Restricted Research - Award List, Note/Discussion Page

Fiscal Year: 2014

2045  The University of Texas at San Antonio  (23605)

Principal Investigator: Bhaganagar, Kiran

Total Amount of Contract, Award, or Gift (Annual before 2011): $ 254,417

Exceeds $250,000 (Is it flagged?): Yes

Start and End Dates: 7/15/13 <> 6/30/16

Restricted Research: YES

Academic Discipline: MECHANICAL ENGINEERING DEPARTMENT  

Department, Center, School, or Institute: Center for Simulation, Visualization and Real Time Prediction (SiViRT)  

Title of Contract, Award, or Gift: Research: Entrainment in Dense Currents over a Rough Bottom

Name of Granting or Contracting Agency/Entity: National Science Foundation
CFDA Link: NSF
47.050

Program Title: none
CFDA Linked: Geosciences

Note:

We propose to study the dynamics controlling the entrainment in dense overflows over rough sloping bottom topography.

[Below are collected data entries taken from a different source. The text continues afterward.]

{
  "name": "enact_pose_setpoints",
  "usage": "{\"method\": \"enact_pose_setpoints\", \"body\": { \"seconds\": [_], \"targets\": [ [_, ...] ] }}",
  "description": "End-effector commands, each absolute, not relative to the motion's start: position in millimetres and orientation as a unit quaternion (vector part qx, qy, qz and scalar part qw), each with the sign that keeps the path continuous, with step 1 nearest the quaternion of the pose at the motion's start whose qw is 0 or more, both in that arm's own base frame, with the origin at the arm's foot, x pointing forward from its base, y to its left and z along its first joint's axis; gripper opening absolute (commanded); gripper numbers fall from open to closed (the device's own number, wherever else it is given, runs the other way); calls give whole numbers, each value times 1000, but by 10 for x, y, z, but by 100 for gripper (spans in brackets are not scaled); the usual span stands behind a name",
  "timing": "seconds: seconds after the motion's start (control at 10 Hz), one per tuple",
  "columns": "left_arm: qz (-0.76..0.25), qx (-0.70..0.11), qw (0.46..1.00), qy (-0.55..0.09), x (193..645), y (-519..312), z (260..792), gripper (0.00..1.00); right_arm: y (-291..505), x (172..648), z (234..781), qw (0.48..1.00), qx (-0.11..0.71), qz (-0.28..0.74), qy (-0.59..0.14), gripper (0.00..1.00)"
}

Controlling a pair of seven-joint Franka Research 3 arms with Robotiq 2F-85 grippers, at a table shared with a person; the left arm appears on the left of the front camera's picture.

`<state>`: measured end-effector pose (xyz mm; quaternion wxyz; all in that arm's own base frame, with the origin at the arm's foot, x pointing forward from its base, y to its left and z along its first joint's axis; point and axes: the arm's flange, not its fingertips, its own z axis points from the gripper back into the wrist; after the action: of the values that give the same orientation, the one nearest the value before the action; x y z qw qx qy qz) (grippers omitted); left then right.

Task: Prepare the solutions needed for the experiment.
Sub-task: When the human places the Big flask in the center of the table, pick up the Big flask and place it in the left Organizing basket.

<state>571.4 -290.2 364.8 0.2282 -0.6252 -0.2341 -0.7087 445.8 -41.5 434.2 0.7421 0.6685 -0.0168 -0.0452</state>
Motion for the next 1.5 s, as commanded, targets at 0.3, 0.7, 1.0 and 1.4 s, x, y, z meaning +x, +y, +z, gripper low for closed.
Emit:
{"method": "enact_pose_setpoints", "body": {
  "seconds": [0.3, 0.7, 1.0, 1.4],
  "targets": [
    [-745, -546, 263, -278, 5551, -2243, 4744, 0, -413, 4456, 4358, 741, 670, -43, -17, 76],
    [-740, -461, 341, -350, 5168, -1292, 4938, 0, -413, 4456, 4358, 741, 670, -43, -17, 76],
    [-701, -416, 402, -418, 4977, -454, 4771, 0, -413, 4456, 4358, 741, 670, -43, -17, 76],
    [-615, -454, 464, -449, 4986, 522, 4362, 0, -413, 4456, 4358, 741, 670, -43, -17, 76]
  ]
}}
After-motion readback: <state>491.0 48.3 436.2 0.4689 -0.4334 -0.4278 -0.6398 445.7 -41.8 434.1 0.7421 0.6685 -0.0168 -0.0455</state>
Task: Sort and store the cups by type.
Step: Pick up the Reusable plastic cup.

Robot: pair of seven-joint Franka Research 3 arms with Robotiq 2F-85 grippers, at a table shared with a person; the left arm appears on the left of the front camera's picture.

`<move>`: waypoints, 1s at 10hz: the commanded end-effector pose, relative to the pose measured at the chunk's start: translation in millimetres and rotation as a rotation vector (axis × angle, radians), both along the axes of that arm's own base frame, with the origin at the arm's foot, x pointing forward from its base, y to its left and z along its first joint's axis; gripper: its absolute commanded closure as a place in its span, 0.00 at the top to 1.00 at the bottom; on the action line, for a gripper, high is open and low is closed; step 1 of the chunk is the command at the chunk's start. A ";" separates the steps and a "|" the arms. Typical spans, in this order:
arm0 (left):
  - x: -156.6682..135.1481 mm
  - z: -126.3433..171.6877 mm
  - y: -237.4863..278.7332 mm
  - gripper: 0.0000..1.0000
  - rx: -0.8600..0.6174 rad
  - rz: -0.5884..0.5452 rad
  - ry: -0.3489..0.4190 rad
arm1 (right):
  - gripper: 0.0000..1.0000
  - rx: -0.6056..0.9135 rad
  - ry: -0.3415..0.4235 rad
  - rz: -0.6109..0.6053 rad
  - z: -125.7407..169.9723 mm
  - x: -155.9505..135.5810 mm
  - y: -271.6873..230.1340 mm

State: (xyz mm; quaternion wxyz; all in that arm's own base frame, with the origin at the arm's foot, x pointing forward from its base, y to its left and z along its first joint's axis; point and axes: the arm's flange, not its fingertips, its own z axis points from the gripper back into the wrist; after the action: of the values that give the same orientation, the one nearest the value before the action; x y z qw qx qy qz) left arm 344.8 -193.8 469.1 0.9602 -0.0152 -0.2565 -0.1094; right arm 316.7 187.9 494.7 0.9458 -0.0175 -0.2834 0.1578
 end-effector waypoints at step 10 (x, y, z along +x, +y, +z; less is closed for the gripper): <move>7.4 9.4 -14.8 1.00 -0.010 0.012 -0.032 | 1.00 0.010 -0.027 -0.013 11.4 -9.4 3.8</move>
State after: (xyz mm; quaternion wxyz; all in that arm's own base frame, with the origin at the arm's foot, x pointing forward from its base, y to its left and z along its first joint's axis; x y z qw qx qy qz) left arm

Such currents are fundamental to the formation, movement, and distribution of the densest water in the ocean; a cornerstone of the thermohaline circulation. Even when resolving the overflows, coarse resolution global circulation and climate models cannot resolve the entrainment processes that are often parameterized. To date the entrainment parameterizations focused on the entrainment occurring at the interface between the dense and ambient waters. However, for shallow dense current the turbulent eddies generated by the bottom roughness may contribute to the entrainment of ambient waters. The proposed study will address this shortcoming with a combined laboratory and numerical study focused on quantify the entrainment due to bottom drag using different roughness elements (i.e. with different shape, vertical extent, density, and spatial distribution). The objectives of the proposed study are: (i) to quantify the relationship between entrainment and the ratio of the dense current depth and the bottom boundary layer thickness; (ii) to determine the influence of the vertical extent, density, and spatial distribution of the roughness elements on the thickness of the bottom boundary layer in which turbulent eddies are expected to develop; (iii) to establish a new universal entrainment parameterization which takes into account the contribution to entrainment due to bottom drag. The approach is process-oriented, using numerical models (DNS) and laboratory experiments that directly measure the entrainment occurring in a dense current flowing over a rough bottom slope both in rotating and non-rotating experiments.